In the Asia-Pacific region Friday, Hong Kong’s Hang Seng index is surging 4.5%, Japan’s Nikkei 225 index is advancing 1.2%, South Korea’s KOSPI is gaining 3.4%, and Australia’s All Ordinaries index is up 0.7%, while China’s Shanghai Composite index is giving away 4.3%.
At 9:52 p.m. ET, the Brent North Sea crude January futures were quoted at $47.50 a barrel, down 58 cents. In London Thursday, the contract fell $3.64 or 7% to settle at $48.08 a barrel on the ICE Futures exchange.
The economic reports scheduled for release include the preliminary French, German and European Union PMI data for November, French November consumer spending data, and the Italian retail sales details for September. Analysts expect the Euro-Zone manufacturing PMI to fall to 40.5 in November from 41.1 in October, while the services index is likely to slip to 45.0. The composite PMI is forecast to come in at 42.8 in November compared to 43.6 in October. On a monthly basis, Italian retail sales are expected to decline by 0.2% following a 0.5% decline in the prior month. Italian retail sales are projected to fall by 0.7% annually in September after the 1.3% fall reported in August. In the U.S., traders have little economic reports to digest on Friday.
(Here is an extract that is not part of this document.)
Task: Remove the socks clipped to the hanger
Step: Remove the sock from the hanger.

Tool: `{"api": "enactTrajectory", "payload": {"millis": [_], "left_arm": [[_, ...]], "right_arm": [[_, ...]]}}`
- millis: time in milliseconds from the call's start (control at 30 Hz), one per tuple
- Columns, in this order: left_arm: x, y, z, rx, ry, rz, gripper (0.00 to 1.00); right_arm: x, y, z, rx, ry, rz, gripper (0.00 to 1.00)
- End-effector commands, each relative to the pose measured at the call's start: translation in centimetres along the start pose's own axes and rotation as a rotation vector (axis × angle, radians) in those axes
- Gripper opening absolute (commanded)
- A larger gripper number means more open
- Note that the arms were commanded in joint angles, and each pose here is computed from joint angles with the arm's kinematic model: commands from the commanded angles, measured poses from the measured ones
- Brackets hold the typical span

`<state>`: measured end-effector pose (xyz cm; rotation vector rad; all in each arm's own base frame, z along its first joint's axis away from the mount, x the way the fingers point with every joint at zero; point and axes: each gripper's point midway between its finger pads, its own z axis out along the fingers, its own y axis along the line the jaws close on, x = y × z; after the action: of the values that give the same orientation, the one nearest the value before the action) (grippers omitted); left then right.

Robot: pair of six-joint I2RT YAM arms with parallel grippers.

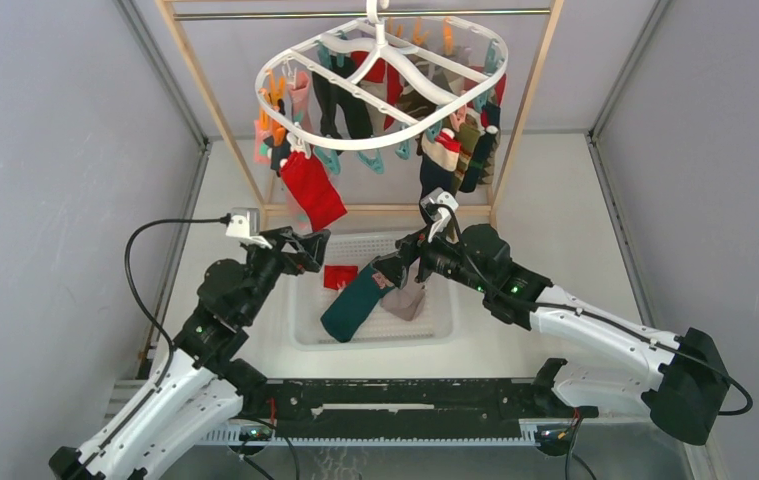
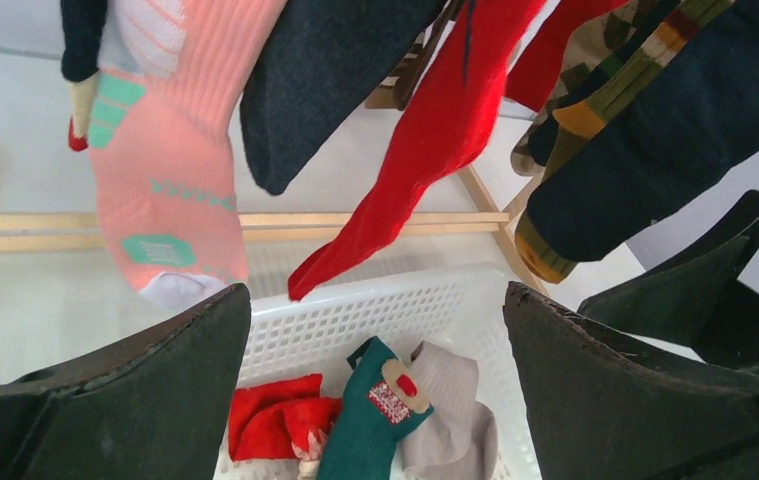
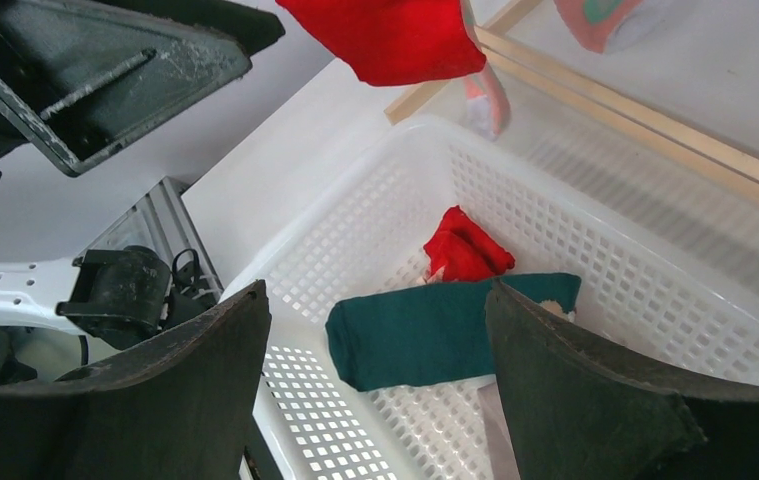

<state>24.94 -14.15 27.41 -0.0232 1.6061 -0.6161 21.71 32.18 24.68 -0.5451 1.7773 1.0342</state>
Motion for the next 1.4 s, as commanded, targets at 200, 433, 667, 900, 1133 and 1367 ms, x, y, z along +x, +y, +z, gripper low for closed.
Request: {"api": "enactTrajectory", "payload": {"millis": [200, 433, 667, 900, 1133, 1367], "left_arm": [[-6.8, -3.2, 2.3, 0.077, -0.169, 0.048, 1.0], [-7.3, -3.2, 4.0, 0.052, -0.18, 0.088, 0.98], [-7.6, -3.8, 5.3, 0.064, -0.169, 0.13, 0.76], [-7.8, -4.7, 5.8, 0.097, -0.157, 0.135, 0.46], [-8.1, -5.5, 5.6, 0.13, -0.148, 0.129, 0.25], [-8.4, -6.5, 5.2, 0.176, -0.133, 0.109, 0.22]], "right_arm": [[-2.3, 1.1, -0.5, -0.014, -0.051, -0.011, 0.85], [-1.8, 0.8, -0.9, -0.005, -0.05, -0.008, 0.85], [-1.7, 0.6, -1.2, 0.001, -0.052, -0.01, 0.85], [-1.7, 0.6, -1.3, 0.004, -0.052, -0.007, 0.85], [-1.5, 0.3, -1.3, 0.008, -0.051, -0.006, 0.85], [-2.2, 0.4, -0.8, -0.015, -0.075, 0.021, 0.85]]}}
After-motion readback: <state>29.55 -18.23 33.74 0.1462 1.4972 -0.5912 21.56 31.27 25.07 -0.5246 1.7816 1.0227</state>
The European markets fell for a second day on Thursday after jobless claims in the U.S. jumped to a 16-year high, raising concern about the health of the world’s largest economy. The FTSEurofirst 300 index of pan-European blue chips closed down 3.8% lower at 781.1 and the narrower DJ Stoxx 50 index also fell 3.8% to 1,956.0. In Europe, the U.K.’s FTSE 100 index shed 3.3% to 3,875.0, France’s CAC 40 index dropped 3.5% to 2,980.4 and Germany’s DAX index fell 3.1% to 4,220.2.
In Asia Friday, the euro recovered slightly from new multi-day lows against its U.S. and Japanese counterparts, while it traded lower against the pound. At about 10:45 p.m. ET, the euro was quoted at 1.2468 against the dollar, 117.58 against the yen and 0.8451 against the pound after the 15-nation currency finished Thursday’s European session at $1.2577, 120.80 yen and 0.8481pound.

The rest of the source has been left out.